Dataset content:
=== Section Start ===

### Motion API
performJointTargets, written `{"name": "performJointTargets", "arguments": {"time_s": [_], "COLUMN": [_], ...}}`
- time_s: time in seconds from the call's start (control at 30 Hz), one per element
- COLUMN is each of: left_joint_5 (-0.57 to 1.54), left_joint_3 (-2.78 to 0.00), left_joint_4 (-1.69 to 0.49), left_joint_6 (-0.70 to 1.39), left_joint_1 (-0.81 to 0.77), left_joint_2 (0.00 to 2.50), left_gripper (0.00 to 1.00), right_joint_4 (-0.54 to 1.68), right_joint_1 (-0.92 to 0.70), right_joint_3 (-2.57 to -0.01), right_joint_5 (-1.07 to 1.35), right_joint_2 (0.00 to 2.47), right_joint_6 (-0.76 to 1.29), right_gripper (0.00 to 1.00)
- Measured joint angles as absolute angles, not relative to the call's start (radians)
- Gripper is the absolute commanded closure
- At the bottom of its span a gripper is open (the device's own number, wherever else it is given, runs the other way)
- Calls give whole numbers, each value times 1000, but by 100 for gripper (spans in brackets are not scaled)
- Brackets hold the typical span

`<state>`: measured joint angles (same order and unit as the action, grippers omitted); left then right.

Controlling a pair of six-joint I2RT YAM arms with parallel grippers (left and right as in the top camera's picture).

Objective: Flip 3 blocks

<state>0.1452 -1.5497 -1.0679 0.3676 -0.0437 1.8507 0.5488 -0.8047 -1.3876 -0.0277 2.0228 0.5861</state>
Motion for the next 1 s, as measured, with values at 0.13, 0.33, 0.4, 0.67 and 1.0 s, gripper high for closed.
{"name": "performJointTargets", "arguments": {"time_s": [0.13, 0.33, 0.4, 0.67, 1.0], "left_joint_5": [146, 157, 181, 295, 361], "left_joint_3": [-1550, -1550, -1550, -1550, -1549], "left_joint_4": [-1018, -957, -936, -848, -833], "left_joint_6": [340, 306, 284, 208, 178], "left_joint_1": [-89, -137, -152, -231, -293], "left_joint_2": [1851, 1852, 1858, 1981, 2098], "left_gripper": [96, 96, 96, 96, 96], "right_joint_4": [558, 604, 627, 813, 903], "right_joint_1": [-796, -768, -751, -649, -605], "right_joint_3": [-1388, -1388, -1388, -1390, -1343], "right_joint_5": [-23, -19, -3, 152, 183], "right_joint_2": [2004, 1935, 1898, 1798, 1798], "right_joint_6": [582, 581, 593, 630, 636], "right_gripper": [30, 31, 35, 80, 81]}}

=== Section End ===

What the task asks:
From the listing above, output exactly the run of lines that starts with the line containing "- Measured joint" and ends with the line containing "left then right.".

Result:
- Measured joint angles as absolute angles, not relative to the call's start (radians)
- Gripper is the absolute commanded closure
- At the bottom of its span a gripper is open (the device's own number, wherever else it is given, runs the other way)
- Calls give whole numbers, each value times 1000, but by 100 for gripper (spans in brackets are not scaled)
- Brackets hold the typical span

`<state>`: measured joint angles (same order and unit as the action, grippers omitted); left then right.

The response is now done.